When I arrive on most West Indian islands, I am empty. I want it to be that way, for the land fills me up with its heat, its emerald pools, its orchids. I arrive on the tangled terrain of Dominica, however, in a different state entirely. I am led here, to Roseau, the island’s capital, to 48 Cork St., by a spirit that has haunted me since I was a very young girl. I am full of this wild woman, having memorized her every word. She has called me to come.

I am drawn to a huge mango tree behind Vena‘s Guesthouse, birthplace and childhood home of the novelist Jean Rhys. It is midday, and I have had little sleep. A young Dominican man is drinking rum and pawpaw juice at the bar. I ask him if he knows whose garden this was. He laughs, a drunken laugh.

I sit beneath the tree and pretend it is 1900, that I am Jean’s playmate. We are 10, both of us, she of English colonial stock, I of French.
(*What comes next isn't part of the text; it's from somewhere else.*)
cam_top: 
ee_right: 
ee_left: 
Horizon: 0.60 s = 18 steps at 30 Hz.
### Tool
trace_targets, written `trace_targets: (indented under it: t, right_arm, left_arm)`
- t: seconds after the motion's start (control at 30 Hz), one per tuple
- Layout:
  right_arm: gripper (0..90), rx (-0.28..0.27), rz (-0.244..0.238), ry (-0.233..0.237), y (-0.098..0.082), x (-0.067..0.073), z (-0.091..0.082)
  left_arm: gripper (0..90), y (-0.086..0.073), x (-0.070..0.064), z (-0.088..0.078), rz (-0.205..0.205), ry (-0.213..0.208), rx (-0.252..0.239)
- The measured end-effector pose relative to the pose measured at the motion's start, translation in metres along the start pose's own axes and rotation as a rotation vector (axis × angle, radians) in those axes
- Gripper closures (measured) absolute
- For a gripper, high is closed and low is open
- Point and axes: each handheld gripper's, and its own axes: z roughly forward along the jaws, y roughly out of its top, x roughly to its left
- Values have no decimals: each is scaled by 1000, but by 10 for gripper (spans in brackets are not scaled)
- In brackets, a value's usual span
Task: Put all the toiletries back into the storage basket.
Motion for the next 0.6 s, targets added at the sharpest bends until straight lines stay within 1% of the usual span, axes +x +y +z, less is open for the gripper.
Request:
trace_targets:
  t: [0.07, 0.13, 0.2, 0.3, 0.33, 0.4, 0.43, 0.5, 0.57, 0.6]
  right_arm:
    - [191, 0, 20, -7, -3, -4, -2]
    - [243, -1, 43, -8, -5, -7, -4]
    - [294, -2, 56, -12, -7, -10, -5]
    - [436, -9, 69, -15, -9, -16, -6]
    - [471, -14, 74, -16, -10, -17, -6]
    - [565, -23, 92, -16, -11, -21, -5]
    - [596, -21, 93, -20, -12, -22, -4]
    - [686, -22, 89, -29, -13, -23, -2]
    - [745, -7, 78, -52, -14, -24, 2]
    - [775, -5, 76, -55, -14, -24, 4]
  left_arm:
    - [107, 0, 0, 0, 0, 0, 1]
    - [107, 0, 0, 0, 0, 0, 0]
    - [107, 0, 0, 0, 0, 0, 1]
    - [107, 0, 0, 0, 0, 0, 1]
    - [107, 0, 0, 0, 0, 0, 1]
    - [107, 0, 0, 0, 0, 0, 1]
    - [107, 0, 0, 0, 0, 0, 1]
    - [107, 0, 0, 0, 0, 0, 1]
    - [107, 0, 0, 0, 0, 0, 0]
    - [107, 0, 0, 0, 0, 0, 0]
Dominica was at times ruled by England, at other times by France, which stole it from the Caribs in the late 1600s. Jean warns me that if I stay too long in the sun, the black land crabs will take me on a dangerous journey. To the mornes, she tells me, spinning around and pointing to the rain forest, where the lakes boil and the bats prepare to feed on the night. Touch the water, she says, and your skin will burn. Wake the bats and night could come early.

Apres Bondie c‘est la ter, I hear Jean sing, over and over. After God it’s the land, goes the island‘s song. Lush and wild and beguiling Dominica, with more colors of green than there are names for. I want to lie down and kiss the land that fed her such bitter poetry.
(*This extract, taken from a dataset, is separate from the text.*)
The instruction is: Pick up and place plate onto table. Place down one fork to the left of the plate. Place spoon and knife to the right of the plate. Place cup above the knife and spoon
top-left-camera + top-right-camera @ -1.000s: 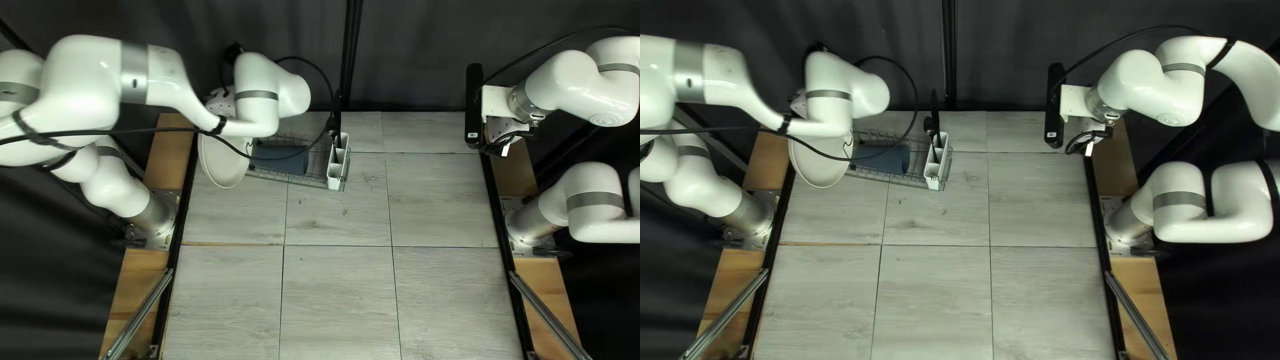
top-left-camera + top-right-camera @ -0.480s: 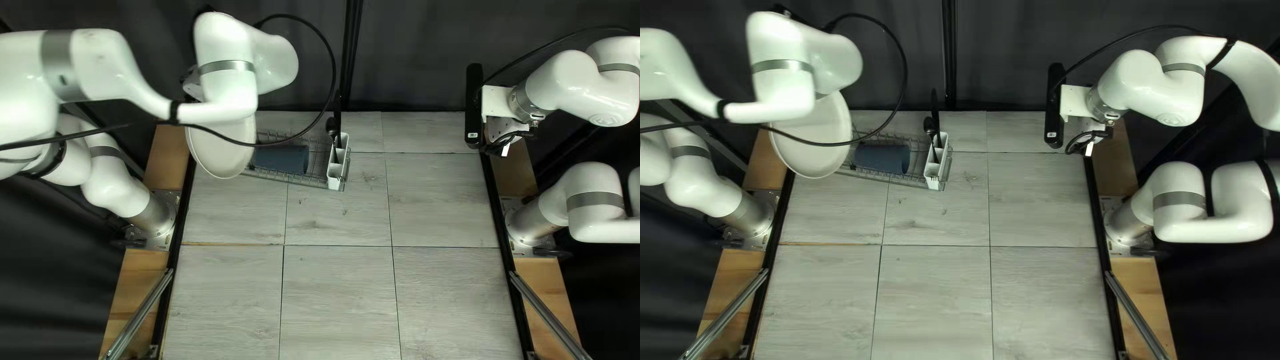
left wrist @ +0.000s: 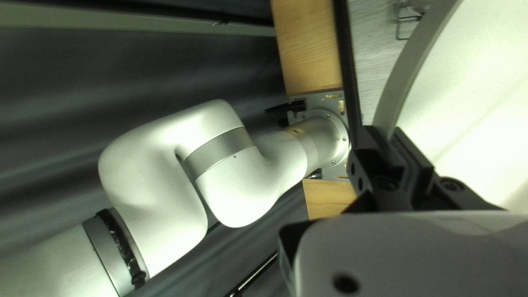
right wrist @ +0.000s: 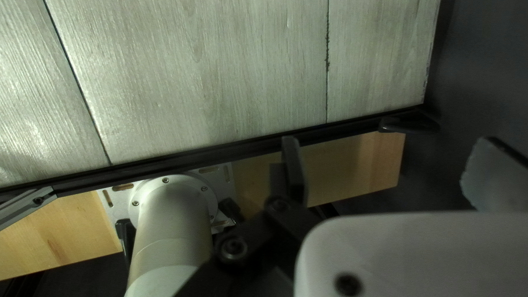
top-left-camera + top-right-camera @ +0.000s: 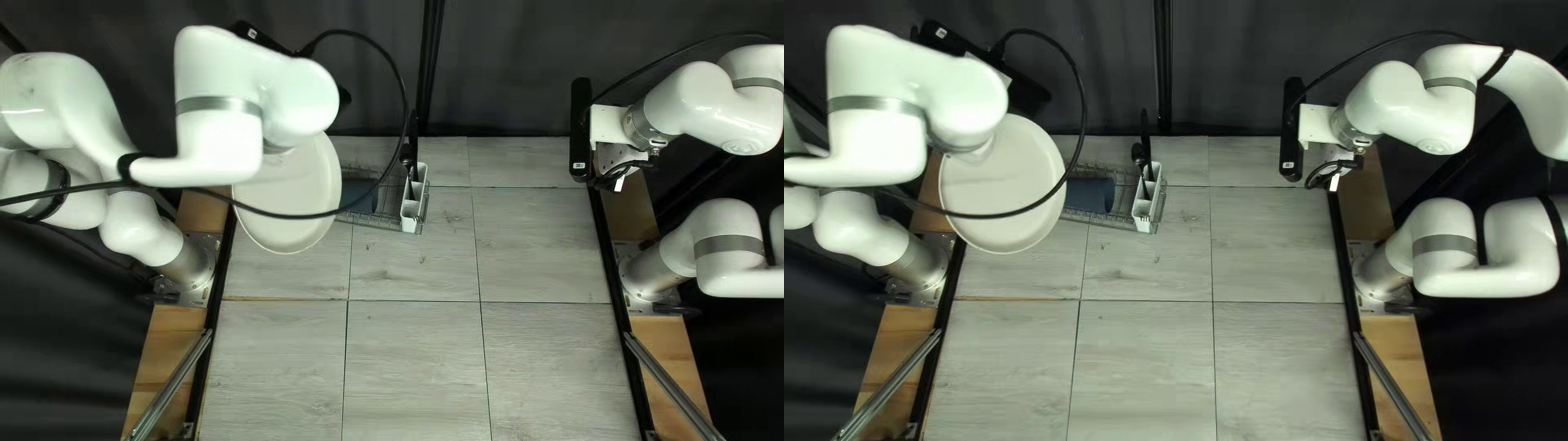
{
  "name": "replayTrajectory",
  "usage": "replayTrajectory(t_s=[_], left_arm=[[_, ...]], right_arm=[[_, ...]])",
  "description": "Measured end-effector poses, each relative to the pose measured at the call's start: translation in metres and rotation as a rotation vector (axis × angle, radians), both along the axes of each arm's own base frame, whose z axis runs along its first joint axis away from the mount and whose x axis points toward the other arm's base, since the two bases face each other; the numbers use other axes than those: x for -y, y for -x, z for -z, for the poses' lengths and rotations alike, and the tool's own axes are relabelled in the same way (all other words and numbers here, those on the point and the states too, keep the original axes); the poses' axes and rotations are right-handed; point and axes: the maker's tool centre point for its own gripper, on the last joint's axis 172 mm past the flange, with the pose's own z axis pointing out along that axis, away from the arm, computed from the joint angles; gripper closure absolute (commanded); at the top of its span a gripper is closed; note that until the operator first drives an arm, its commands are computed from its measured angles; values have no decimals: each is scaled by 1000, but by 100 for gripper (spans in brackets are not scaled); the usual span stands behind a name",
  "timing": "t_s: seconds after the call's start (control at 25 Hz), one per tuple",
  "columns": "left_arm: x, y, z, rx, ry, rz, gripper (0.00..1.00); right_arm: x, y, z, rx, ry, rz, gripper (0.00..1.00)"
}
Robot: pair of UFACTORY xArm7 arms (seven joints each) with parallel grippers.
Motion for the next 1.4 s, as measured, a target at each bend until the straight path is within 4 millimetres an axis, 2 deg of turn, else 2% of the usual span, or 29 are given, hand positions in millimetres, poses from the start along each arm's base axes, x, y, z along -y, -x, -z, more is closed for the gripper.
replayTrajectory(t_s=[0.2,0.32,0.48,0.8,0.96,1.2,1.4], left_arm=[[8,-2,5,9,29,-4,100],[31,-9,14,46,100,-15,100],[70,-30,22,140,184,-33,100],[77,-37,26,152,205,-43,100],[90,-64,41,172,224,-57,100],[146,-106,48,307,191,-31,100],[175,-138,65,399,173,-1,100]], right_arm=[[0,0,0,0,0,0,0],[0,0,0,0,0,0,0],[0,0,0,0,0,0,0],[0,0,0,0,0,0,0],[0,0,0,0,0,0,0],[0,0,0,0,0,0,0],[0,0,0,0,0,0,0]])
The Dominican girl behind the bar asks what I would like to drink. The two 10-year-olds retreat into my head. I order mango juice, fresh. Could it be from the tree? I wonder.
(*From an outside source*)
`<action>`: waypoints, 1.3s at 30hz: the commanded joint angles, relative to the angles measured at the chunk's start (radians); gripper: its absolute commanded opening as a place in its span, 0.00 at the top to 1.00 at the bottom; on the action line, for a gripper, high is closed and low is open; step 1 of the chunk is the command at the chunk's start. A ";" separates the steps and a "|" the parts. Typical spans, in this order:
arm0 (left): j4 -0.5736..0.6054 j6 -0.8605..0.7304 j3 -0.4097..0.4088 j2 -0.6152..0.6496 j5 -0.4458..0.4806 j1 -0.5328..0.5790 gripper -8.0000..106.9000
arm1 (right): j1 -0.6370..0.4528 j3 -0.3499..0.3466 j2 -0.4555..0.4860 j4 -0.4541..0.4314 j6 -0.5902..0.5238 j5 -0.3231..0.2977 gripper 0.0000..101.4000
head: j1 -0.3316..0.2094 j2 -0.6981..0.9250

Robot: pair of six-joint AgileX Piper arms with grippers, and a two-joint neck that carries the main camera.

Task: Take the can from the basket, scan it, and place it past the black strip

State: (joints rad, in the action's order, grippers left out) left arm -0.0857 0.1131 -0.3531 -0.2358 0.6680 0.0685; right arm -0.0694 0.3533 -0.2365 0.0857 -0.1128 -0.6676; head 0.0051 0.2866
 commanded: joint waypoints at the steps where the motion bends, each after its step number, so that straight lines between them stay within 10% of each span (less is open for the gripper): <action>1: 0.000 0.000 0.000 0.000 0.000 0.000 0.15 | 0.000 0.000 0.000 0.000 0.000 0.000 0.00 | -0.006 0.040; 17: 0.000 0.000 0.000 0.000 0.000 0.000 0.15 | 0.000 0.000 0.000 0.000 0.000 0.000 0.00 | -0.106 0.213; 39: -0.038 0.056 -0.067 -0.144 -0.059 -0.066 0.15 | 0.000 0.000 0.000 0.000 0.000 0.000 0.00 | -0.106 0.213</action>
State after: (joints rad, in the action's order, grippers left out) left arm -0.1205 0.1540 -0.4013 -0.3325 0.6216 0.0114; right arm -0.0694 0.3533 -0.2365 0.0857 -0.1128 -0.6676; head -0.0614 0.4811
“Have you read Wide Sargasso Sea?” I ask her. In it, Rhys spins a West Indian nightmare for Jane Eyre’s madwoman-in-the-attic, Bertha Rochester.

“No,” she answers plainly, taking a sponge to the wooden countertop that serves as the bar. This surprises me, for she prepares mountain chicken and flying fish in a kind of literary oasis. Readers from all over the world must come here, I think — Rhys is to Dominica what Derek Walcott is to St. Lucia, and Saint-John Perse is to Guadeloupe.

I sit down in the tree‘s shade and look around what is now called the World of Food. It is a grim place, with hard benches and ashtrays overflowing with cigarette butts. Liquor posters dot the walls. The smell is unsentimental, with a touch of callaloo that’s cooking in a soup pot on the stove. Rhys would be pleased.

I ask the girl where to find out more about the garden, and about Rhys, who left Dominica at 17 to study in England.

“In Dominica, by Lennox Honychurch,” she says. “It‘s a small book. You can get it at Frontline Bookstore, on Queen Mary Street. That way,” she says, pointing toward the sea, the sponge still in her hand. Her eyes are gentle, sad even. They match her creamy brown skin. A red-and-yellow madras apron covers her yellow dress.

Sensing my disappointment, she offers me something: “Rhys mentions that tree in the book. Somebody from the guesthouse once told me.” I smile and sip the mango juice, and let the afternoon lull me. “I bet the tree’s over 200 years old,” I tell her.

“Could be,” she says, looking up to the top of the tree, where it reaches toward the dark-blue sky. What it must know.

While I want to talk about my ghost, the drunk at the bar, who is amazingly philosophical and definitely interested, doesn‘t understand. “Dominicans will never forget what the Americans did for us after Hurricane David, ’79,” he says.

A white woman with very long fingernails and short shorts enters the courtyard, sits in the corner, lights a cigarette. She lifts her face to the sun. A worshipper, I think: kin.

A man with dreads joins the drunk at the bar. “Rum,” he says, sitting down, speaking to the girl behind the counter in French Creole, the first language of the locals here. She pours some white Macoucherie into a heavy glass.

A cock crows very loud, and I take this as a sign. I order a shot of Macoucherie, to raise the spirit.

“To Rhys,” I say, holding the glass aloft.

“And her mango tree,” says the girl behind the bar as she reaches for the sponge, smiling.